Restate word for word the lines in the listing below, starting at the line containing "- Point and" and ending at the line containing "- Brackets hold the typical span", both included; leave out the rest.
************
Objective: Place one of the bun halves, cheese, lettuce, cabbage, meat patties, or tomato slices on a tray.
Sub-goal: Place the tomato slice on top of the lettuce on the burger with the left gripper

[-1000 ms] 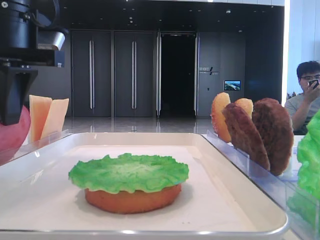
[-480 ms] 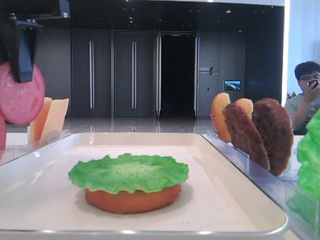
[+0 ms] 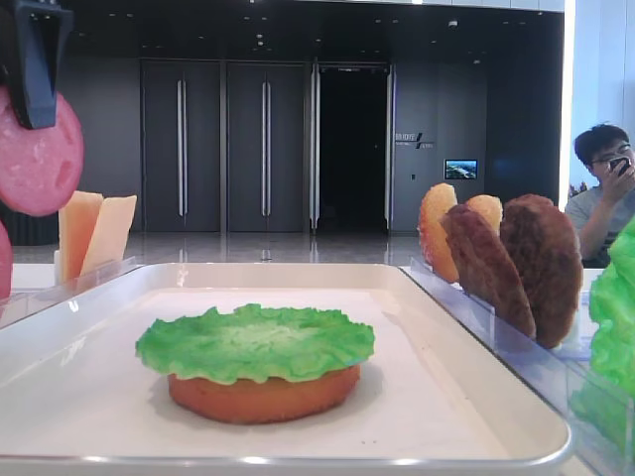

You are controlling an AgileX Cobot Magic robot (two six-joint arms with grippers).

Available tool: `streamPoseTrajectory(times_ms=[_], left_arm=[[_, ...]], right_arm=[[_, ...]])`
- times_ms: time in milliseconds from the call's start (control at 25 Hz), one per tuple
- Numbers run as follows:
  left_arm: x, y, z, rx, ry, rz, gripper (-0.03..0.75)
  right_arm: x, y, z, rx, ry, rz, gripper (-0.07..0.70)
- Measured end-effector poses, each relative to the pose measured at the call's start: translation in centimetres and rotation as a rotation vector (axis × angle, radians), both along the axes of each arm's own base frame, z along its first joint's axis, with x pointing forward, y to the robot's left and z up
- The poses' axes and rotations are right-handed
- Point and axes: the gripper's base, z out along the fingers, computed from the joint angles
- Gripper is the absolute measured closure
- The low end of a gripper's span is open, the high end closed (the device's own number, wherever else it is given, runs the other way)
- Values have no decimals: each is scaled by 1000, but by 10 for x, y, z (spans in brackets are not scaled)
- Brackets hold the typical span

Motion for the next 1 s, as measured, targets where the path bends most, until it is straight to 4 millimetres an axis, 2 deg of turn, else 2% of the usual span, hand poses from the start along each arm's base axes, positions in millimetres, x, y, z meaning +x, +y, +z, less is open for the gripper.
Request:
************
- Solution -
- Point and axes: the gripper's base, z out along the fingers, computed from the joint angles
- Gripper is the absolute measured closure
- The low end of a gripper's span is open, the high end closed (the device's own number, wherever else it is given, runs the other way)
- Values have no decimals: each is scaled by 1000, but by 10 for x, y, z (spans in brackets are not scaled)
- Brackets hold the typical span

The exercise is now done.